Daniel M. German
I have a passion for photography, computer science and software
development. My day-job is assistant professor in computer science at
the University of Victoria, in Canada, but I spend most of my free
time as an amateur photographer, and an open source software
developer.
Digital photography has started to merge these three passions in ways
that I never expected. One year ago I became a core contributor of Panotools. Most users of
Panotools usually present their spherical panoramas using an immersive
environment (such as Quicktime QTVR), but somehow the Stereographic
Projection was being used with artistic purposes. The question was why
only it?
This question lead me to the introduction of several new
projections into Panotools and Hugin (which are described in
a scientific paper submitted to the CaE Symposium). I also realized
that I was not the only person working in this area. I met Seb, Lloyd,
and Alexandre and discovered that they were all working on the same
problems, pushing the envelop, finding innovative ways to present the sphere. Somehow the field of artistic flat panoramas was ready to be
developed.
My daily photographic blog is http://silvernegative.com, and my
general web site is http://turingmachine.org.
Technical Details
To photograph my panoramic images I use a Canon 20d, along several wide angle
lenses: a Peleng 8mm Fisheye (kindly donated to me by the PanotoolsNG
Mailing list), a Nikkor 10.5 2.8 Fisheye, and Canon EF-S 10-22. For
panorama heads I use a Nodal Ninja NN3 and a Pinnacle VR (kindly
provided to me Pinnacle VR).
I then use Panotools, hugin, enblend and Photoshop to create the
equirectangulars, which in my opinion are the raw data of the sphere
from which a projection artist can draw impossible views.

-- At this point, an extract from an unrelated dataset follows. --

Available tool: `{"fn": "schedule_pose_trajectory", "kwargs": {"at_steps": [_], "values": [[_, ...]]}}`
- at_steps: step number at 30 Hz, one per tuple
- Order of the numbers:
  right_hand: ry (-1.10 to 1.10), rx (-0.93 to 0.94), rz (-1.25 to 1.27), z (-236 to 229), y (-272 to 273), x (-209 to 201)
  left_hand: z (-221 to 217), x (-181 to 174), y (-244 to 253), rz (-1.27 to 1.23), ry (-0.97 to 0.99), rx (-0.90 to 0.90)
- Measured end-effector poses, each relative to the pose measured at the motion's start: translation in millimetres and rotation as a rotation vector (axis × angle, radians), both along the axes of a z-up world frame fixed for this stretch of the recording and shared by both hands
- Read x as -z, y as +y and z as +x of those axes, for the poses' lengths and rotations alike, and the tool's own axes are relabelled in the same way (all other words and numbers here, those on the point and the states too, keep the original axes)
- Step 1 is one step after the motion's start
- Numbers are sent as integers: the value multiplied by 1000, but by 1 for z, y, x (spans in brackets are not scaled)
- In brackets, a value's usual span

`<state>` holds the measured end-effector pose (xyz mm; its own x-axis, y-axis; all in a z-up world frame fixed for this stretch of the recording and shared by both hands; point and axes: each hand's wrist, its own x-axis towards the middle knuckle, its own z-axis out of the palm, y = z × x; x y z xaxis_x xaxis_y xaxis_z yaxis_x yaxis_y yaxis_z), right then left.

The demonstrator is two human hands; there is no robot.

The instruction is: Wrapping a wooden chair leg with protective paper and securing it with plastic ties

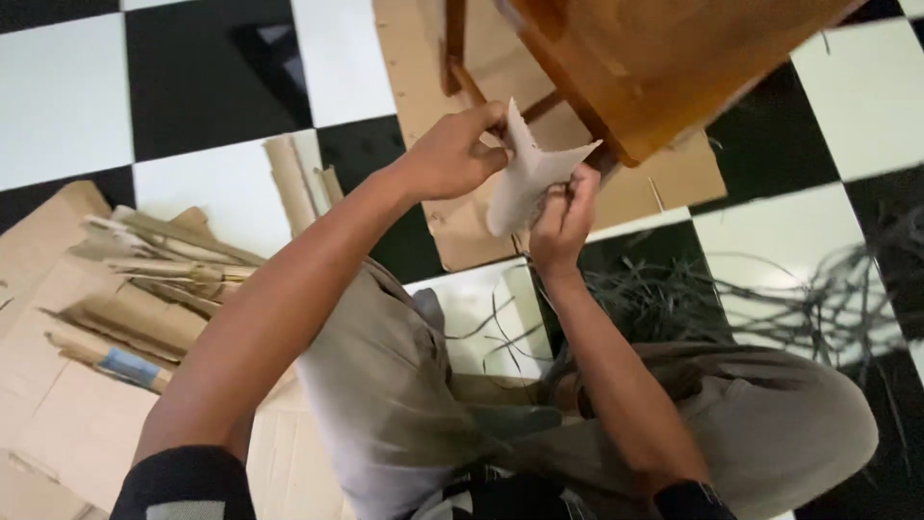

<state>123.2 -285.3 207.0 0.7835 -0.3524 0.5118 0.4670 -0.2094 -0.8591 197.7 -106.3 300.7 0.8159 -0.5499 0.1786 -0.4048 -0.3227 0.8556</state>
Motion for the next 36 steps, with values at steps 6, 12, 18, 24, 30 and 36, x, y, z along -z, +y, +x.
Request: {"fn": "schedule_pose_trajectory", "kwargs": {"at_steps": [6, 12, 18, 24, 30, 36], "values": [[-30, 260, -195, -1, -43, 31, 23, 83, -64, 12, 193, 30], [-40, 221, -90, 5, -77, 18, -8, 63, -92, -232, 253, -33], [69, 138, -42, 10, -94, 57, -13, 80, -106, -62, 205, -152], [120, 45, -11, 11, -93, 74, -21, 124, -126, -116, 155, -258], [124, 15, -26, 17, -109, 140, -25, 172, -144, -522, 8, -471], [139, 56, -111, 7, -93, 84, -38, 190, -162, -628, 33, -255]]}}
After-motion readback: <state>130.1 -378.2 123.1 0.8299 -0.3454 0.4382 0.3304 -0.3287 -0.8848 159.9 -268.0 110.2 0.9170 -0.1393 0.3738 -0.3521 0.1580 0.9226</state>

Two of the panoramas presented here are collaborative works with Seb
and Alexandre. They kindly make available many of their
equirectangulars of spherical panoramas via a Creative Commons license. As a
researcher, software developer and artist they are of great value, as
they allow me to experiment and learn beyond my own images.
I then use PTmender (part of panotools) to remap the images to their
final projection.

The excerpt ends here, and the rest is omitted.